Assignment: The lines of the records that include "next" should all be copied.

== == ==

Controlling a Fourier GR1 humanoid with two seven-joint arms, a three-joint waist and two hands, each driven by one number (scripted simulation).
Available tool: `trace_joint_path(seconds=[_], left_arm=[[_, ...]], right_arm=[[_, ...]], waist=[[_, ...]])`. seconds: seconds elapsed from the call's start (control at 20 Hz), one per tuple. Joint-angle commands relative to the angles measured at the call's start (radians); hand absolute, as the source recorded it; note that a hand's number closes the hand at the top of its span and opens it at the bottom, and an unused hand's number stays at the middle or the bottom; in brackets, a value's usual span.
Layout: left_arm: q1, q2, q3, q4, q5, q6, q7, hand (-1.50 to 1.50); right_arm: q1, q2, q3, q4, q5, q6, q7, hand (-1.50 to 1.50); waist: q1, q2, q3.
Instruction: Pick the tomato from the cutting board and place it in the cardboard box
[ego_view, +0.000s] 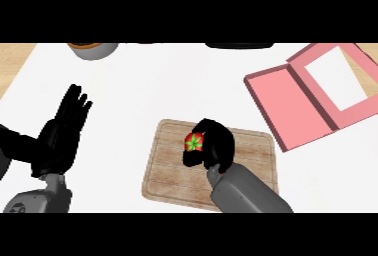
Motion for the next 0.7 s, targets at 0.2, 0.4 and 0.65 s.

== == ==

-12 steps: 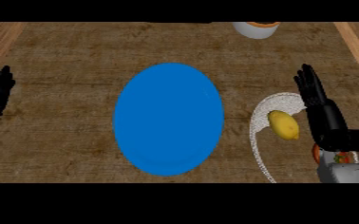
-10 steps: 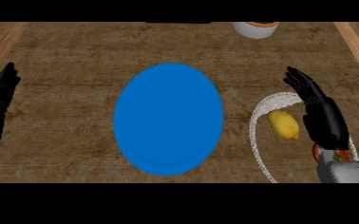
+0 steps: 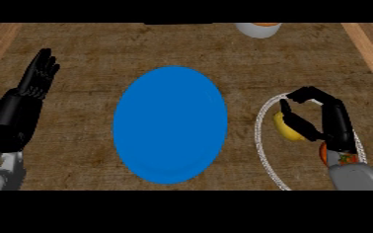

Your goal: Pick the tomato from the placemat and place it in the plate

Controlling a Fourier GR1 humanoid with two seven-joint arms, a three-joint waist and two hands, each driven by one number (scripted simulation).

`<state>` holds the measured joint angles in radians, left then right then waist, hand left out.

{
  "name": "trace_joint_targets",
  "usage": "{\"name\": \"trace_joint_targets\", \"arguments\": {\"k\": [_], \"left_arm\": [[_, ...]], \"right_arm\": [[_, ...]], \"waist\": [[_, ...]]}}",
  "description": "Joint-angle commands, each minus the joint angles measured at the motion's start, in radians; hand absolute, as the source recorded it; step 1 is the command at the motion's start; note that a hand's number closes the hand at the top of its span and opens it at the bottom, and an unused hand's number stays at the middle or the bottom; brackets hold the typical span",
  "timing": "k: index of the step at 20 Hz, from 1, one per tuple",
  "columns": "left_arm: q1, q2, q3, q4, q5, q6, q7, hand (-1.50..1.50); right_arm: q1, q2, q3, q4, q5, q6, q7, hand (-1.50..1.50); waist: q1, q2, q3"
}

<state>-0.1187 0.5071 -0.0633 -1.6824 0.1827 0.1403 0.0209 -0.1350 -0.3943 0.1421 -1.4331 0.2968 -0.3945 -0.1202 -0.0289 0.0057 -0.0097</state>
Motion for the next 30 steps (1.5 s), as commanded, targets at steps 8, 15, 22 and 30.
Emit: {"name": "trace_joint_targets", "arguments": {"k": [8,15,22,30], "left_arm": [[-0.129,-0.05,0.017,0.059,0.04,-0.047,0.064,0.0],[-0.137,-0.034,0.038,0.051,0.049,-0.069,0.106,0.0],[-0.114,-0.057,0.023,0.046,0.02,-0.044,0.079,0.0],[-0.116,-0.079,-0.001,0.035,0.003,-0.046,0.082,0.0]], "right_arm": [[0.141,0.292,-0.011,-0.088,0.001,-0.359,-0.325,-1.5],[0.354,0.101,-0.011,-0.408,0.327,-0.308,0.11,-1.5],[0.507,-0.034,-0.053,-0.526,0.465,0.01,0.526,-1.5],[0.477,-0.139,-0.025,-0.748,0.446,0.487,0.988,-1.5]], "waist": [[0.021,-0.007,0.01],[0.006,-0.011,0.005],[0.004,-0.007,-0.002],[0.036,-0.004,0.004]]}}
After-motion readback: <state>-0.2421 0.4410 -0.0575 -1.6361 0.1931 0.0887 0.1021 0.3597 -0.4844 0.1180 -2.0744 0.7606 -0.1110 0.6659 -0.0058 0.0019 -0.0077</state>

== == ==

Solution:
Motion for the next 0.7 s, targets at 0.2, 0.4 and 0.65 s.
Motion for the next 30 steps (1.5 s), as commanded, targets at steps 8, 15, 22 and 30.

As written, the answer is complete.